■ **Work required**:
Images don't belong in the copy. Output the rest of the data exactly.

# # # # # # #

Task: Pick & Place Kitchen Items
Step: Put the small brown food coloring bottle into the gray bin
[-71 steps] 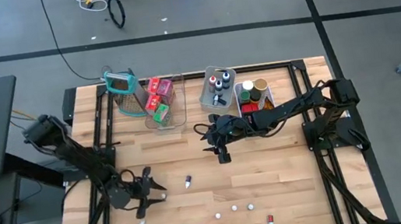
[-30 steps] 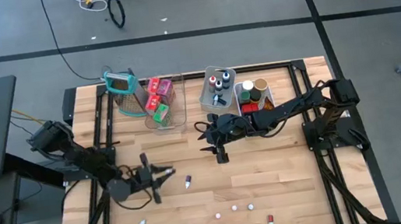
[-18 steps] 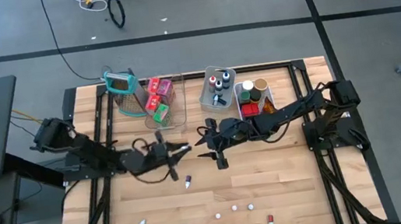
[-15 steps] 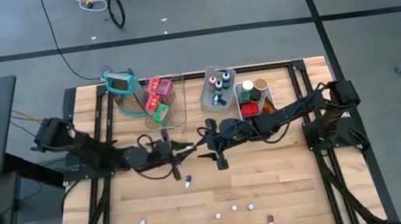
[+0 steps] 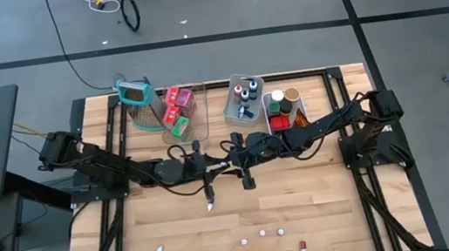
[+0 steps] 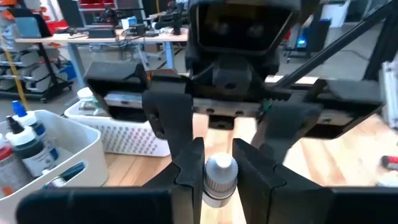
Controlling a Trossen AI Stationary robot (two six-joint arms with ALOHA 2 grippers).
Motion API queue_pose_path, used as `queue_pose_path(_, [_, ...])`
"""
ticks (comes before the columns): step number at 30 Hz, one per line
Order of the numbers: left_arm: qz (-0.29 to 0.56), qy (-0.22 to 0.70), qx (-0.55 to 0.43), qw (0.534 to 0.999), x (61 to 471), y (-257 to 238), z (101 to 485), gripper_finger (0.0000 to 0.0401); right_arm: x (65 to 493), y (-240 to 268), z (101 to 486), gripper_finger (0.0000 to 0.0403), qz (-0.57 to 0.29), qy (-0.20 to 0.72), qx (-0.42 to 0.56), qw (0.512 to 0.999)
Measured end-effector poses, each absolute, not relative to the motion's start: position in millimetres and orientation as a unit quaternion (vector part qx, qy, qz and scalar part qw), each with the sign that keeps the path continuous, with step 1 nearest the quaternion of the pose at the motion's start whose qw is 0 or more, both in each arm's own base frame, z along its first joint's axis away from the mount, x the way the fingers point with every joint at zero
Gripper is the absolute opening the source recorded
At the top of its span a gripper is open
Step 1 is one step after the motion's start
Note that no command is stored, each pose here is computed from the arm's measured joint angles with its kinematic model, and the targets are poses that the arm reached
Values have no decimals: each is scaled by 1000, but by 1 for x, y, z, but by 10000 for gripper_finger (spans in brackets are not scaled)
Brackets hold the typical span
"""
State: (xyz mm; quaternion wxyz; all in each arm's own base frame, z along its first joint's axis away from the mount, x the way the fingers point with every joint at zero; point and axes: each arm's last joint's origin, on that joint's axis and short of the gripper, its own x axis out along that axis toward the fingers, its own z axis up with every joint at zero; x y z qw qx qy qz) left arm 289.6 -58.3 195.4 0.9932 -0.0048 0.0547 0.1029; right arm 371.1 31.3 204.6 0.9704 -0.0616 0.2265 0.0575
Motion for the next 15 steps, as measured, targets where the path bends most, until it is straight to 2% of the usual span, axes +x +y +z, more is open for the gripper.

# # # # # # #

■ **Written answer**:
Task: Pick & Place Kitchen Items
Step: Put the small brown food coloring bottle into the gray bin
[-71 steps] 
[-30 steps] 
[-18 steps] 
[-15 steps] 
[+0 steps] 
[+0 steps] 
Controlling a Trossen AI Stationary robot (two six-joint arms with ALOHA 2 grippers).
Motion API queue_pose_path, used as `queue_pose_path(_, [_, ...])`
"""
ticks (comes before the columns): step number at 30 Hz, one per line
Order of the numbers: left_arm: qz (-0.29 to 0.56), qy (-0.22 to 0.70), qx (-0.55 to 0.43), qw (0.534 to 0.999), x (61 to 471), y (-257 to 238), z (101 to 485), gripper_finger (0.0000 to 0.0401); right_arm: x (65 to 493), y (-240 to 268), z (101 to 486), gripper_finger (0.0000 to 0.0403), qz (-0.57 to 0.29), qy (-0.20 to 0.72), qx (-0.42 to 0.56), qw (0.512 to 0.999)
Measured end-effector poses, each absolute, not relative to the motion's start: position in millimetres and orientation as a unit quaternion (vector part qx, qy, qz and scalar part qw), each with the sign that keeps the path continuous, with step 1 nearest the quaternion of the pose at the motion's start whose qw is 0 or more, both in each arm's own base frame, z along its first joint's axis away from the mount, x the way the fingers point with every joint at zero
Gripper is the absolute opening the source recorded
At the top of its span a gripper is open
Step 1 is one step after the motion's start
Note that no command is stored, each pose here is computed from the arm's measured joint angles with its kinematic model, and the targets are poses that the arm reached
Values have no decimals: each is scaled by 1000, but by 1 for x, y, z, but by 10000 for gripper_finger (spans in brackets are not scaled)
Brackets hold the typical span
"""
State: (xyz mm; quaternion wxyz; all in each arm's own base frame, z along its first joint's axis away from the mount, x the way the fingers point with every joint at zero; point and axes: each arm's last joint's origin, on that joint's axis and short of the gripper, its own x axis out along that axis toward the fingers, its own z axis up with every joint at zero; x y z qw qx qy qz) left arm 289.6 -58.3 195.4 0.9932 -0.0048 0.0547 0.1029; right arm 371.1 31.3 204.6 0.9704 -0.0616 0.2265 0.0575
Motion for the next 15 steps, as measured, targets where the path bends most, until it is straight to 2% of the usual span, axes +x +y +z, more is open for the gripper.

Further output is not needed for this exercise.